> Work instructions: The lines below must be transcribed exactly as given, with the images removed.

Start of Input data

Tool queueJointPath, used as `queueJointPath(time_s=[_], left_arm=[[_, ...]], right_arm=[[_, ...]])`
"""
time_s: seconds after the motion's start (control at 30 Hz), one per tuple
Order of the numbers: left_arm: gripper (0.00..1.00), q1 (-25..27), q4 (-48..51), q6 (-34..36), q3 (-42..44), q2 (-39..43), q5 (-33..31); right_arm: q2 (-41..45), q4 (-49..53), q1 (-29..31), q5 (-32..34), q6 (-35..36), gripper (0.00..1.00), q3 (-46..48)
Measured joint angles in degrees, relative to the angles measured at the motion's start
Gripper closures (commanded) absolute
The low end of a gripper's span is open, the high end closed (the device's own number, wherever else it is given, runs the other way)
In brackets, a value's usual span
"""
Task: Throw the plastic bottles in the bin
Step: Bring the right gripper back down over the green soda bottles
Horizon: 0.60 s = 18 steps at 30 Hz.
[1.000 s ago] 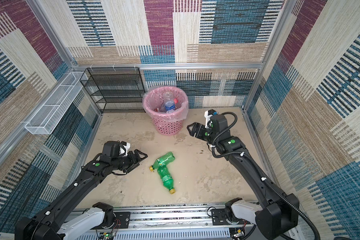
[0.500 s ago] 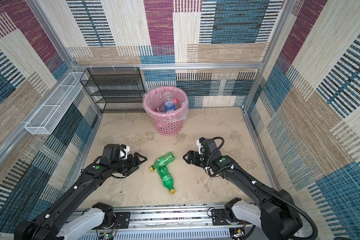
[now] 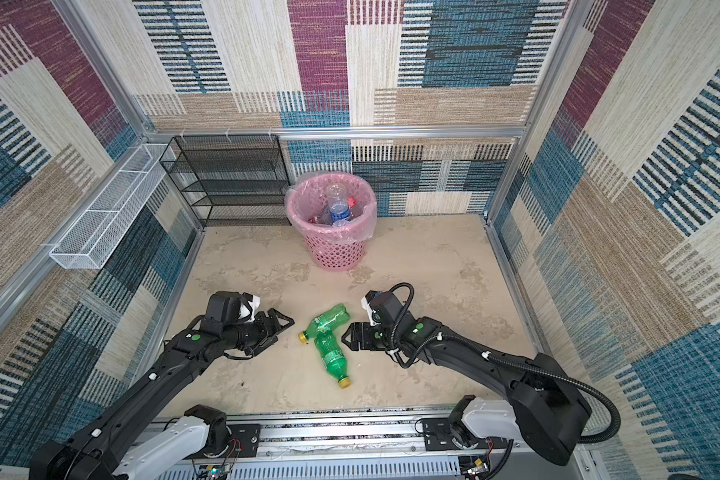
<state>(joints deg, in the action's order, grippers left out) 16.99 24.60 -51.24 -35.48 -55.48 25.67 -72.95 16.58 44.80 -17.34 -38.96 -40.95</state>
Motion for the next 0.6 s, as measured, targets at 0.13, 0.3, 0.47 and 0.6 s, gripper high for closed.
queueJointPath(time_s=[0.13, 0.3, 0.47, 0.6], left_arm=[[0.18, 0.0, -0.1, -0.2, 0.5, 0.7, 0.0], [0.18, 0.0, -0.1, -0.6, 1.2, 1.7, 0.0], [0.18, 0.0, 0.0, -0.9, 1.2, 2.3, 0.0], [0.18, 0.0, 0.1, -0.9, 1.2, 2.8, 0.0]], right_arm=[[-2.4, 0.1, 2.9, 1.5, -0.2, 0.16, -1.2], [-5.0, 0.3, 5.4, 2.9, -0.2, 0.15, -3.2], [-7.6, 0.5, 7.1, 4.0, -0.2, 0.14, -4.8], [-9.5, 0.9, 8.1, 4.5, -0.1, 0.13, -5.6]])
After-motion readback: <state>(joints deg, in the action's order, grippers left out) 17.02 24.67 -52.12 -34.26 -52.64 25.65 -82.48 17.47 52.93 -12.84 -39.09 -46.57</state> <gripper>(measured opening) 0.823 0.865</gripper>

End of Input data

> Output for this task:
Tool queueJointPath, used as `queueJointPath(time_s=[_], left_arm=[[_, ...]], right_arm=[[_, ...]])`
"""
time_s: seconds after the motion's start (control at 30 Hz), one per tuple
Order of the numbers: left_arm: gripper (0.00..1.00), q1 (-25..27), q4 (-48..51), q6 (-34..36), q3 (-42..44), q2 (-39..43), q5 (-33..31); right_arm: q2 (-41..45), q4 (-49..53), q1 (-29..31), q5 (-32..34), q6 (-35..36), gripper (0.00..1.00), q3 (-46..48)
Measured joint angles in degrees, relative to the angles measured at the motion's start
Gripper closures (commanded) absolute
The low end of a gripper's span is open, the high end closed (the device's own number, wherever else it is given, runs the other way)
In brackets, a value's usual span
"""
Task: Throw the plastic bottles in the bin
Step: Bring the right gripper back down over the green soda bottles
Horizon: 0.60 s = 18 steps at 30 Hz.
[1.000 s ago] 
[0.500 s ago] 
[now] 
<state>(joints deg, in the action's order, grippers left out) 16.99 24.60 -51.24 -35.48 -55.48 25.67 -72.95 16.58 44.80 -17.34 -38.96 -40.95</state>
Motion for the next 0.6 s, as measured, targets at 0.13, 0.3, 0.47 and 0.6 s, gripper high for closed.
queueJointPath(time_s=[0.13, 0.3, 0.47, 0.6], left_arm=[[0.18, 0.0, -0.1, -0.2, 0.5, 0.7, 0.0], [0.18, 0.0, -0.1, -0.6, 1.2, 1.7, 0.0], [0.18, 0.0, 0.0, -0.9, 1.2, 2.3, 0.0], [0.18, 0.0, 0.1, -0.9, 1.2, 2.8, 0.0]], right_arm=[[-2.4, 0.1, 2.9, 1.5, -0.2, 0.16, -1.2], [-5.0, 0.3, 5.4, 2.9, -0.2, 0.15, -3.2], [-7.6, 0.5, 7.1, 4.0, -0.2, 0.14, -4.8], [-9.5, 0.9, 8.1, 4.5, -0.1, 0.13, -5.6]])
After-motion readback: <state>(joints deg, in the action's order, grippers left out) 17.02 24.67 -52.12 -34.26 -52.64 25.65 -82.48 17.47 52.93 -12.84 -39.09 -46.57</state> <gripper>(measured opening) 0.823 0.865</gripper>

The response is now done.